Geometricamente, qual a diferença entre o espaço nulo de A e o espaço nulo de A^T tomando como referência o espaço coluna de A?
O espaço nulo de A contém todos os vetores pertencentes ao espaço coluna de A que resolvem a equação Ax = 0. O espaço nulo de A^T contém todos os vetores perpendiculares ao espaço coluna de A.
O espaço nulo (ou núcleo) de uma matriz contém todos os vetores que, quando multiplicados pela matriz, resultam no vetor nulo. Verdadeiro ou falso? Justifique.
Verdadeiro.
Justificativa: O espaço nulo é definido exatamente como o conjunto de soluções para Ax=0.
O complemento ortogonal do espaço nulo é o espaço coluna. Verdadeiro ou falso? Justifique.
Falso.
Justificativa: O complemento ortogonal do espaço nulo é o espaço linha. O espaço coluna é o complemento ortogonal do espaço nulo da matriz transposta.
O espaço nulo de uma matriz é sempre um subespaço de qual espaço vetorial?
a) R n, onde n é o número de colunas da matriz
b) R m, onde m é o número de linhas da matriz
c) O espaço coluna da matriz
d) O espaço linha da matriz
a) R n
Justificativa: O espaço nulo é formado pelos vetores x que satisfazem Ax=0, e estes vetores têm n componentes (correspondentes às colunas de A).
O que é o espaço nulo da transposta de uma matriz A?
a) Um subespaço de R m, onde m é o número de linhas de A
b) Um subespaço de R n, onde n é o número de colunas de A
c) Um subespaço de R n relacionado ao espaço nulo de A
d) Sempre igual ao espaço coluna de A
a) Um subespaço de R m , onde m é o número de linhas de A.
Justificativa: O espaço nulo da transposta contém os vetores y em R m que satisfazem A ^ ⊤ y=0.
Explique a relação entre o espaço linha e o espaço nulo da transposta.

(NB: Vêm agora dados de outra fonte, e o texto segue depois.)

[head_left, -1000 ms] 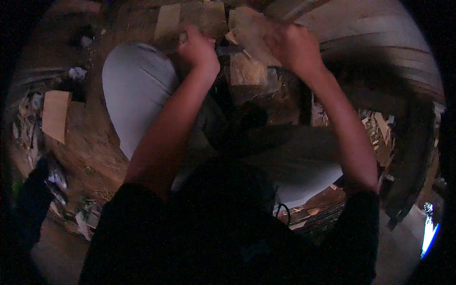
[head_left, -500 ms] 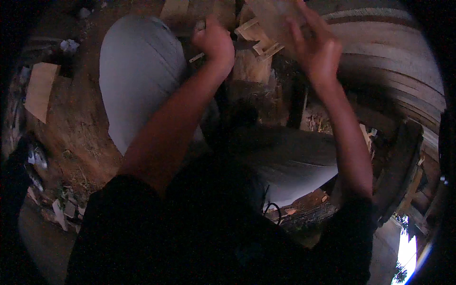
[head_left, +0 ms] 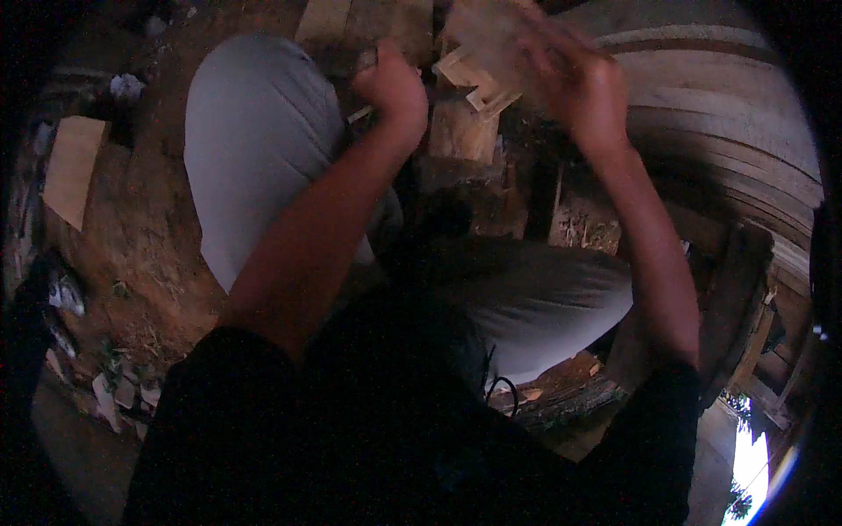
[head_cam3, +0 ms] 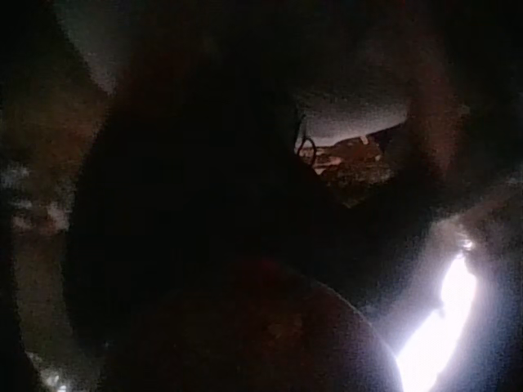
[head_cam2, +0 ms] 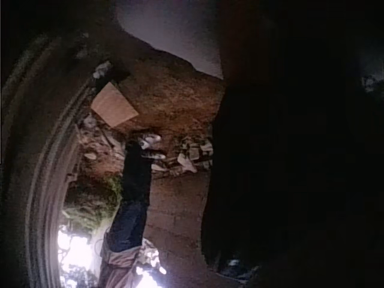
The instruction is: The person sits on the ground and uses a curved knife to carve and shape a small wooden box. They repeatedly smooth the edges and surfaces, then place the finished box into a red bag held by another person.
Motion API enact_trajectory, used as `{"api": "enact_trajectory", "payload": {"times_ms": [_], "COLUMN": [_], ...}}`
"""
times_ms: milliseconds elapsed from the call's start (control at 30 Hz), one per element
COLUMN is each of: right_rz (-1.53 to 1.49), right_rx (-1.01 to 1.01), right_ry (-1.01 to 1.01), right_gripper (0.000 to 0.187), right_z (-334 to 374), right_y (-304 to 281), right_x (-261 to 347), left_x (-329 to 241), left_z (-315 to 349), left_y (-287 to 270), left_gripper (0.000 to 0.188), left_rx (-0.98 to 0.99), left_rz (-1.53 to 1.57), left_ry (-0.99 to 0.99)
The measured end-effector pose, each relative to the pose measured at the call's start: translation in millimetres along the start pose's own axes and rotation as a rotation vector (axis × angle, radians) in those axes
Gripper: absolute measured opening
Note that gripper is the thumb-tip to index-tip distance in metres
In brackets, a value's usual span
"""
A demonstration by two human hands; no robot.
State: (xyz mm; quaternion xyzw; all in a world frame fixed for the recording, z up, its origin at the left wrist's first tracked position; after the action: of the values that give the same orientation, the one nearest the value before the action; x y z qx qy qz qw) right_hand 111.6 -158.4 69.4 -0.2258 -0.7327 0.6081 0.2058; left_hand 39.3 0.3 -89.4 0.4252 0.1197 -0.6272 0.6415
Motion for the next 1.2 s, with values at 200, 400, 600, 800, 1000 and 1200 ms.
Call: {"api": "enact_trajectory", "payload": {"times_ms": [200,400,600,800,1000,1200], "right_rz": [0.0,0.052,-0.085,-0.045,-0.099,-0.092], "right_rx": [-0.052,0.167,-0.153,-0.039,0.078,0.021], "right_ry": [-0.106,0.021,-0.008,-0.037,-0.009,-0.125], "right_gripper": [0.035,0.036,0.039,0.039,0.036,0.034], "right_z": [11.7,25.7,6.1,-14.0,-26.0,-19.0], "right_y": [14.0,24.9,-4.3,-10.9,-2.1,4.5], "right_x": [6.3,2.5,0.4,7.9,11.6,7.7], "left_x": [3.0,11.3,15.1,7.2,16.9,21.2], "left_z": [-14.0,-31.8,-34.3,-22.7,-33.2,-34.6], "left_y": [0.1,-2.2,1.5,-1.1,-4.2,-6.9], "left_gripper": [0.03,0.036,0.033,0.03,0.025,0.023], "left_rx": [-0.014,0.055,0.036,0.049,-0.04,0.087], "left_rz": [0.018,0.042,0.052,0.042,0.023,0.101], "left_ry": [-0.031,-0.036,-0.031,-0.008,-0.114,-0.047]}}
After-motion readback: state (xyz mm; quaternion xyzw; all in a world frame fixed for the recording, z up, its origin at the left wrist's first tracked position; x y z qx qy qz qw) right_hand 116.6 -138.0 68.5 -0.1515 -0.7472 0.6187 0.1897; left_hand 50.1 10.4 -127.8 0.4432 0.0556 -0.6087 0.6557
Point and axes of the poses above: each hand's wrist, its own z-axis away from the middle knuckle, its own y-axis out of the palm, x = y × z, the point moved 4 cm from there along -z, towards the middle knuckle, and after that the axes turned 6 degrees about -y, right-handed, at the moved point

O espaço linha é o complemento ortogonal do espaço nulo da transposta. Isso significa que todo vetor no espaço linha é perpendicular a qualquer vetor no espaço nulo da transposta, formando uma decomposição completa de R m.
Por que o espaço coluna de uma matriz A está contido em Rm, onde m é o número de linhas de A?
O espaço coluna é formado pelas combinações lineares das colunas de A, e cada coluna de A tem m componentes, portanto os vetores resultantes também pertencem a R m.
Como os quatro subespaços fundamentais aparecem na fatoração LU?
LU separa os espaços coluna e linha, evidenciando a estrutura da matriz.
Qual é a interpretação geométrica do espaço nulo?
Ele representa os vetores que são mapeados na origem por uma transformação linear.
Qual a relação entre N ( A ) e os autovetores de A^ T A?
Os autovetores de A^T A associados a autovalores nulos formam uma base para N ( A ).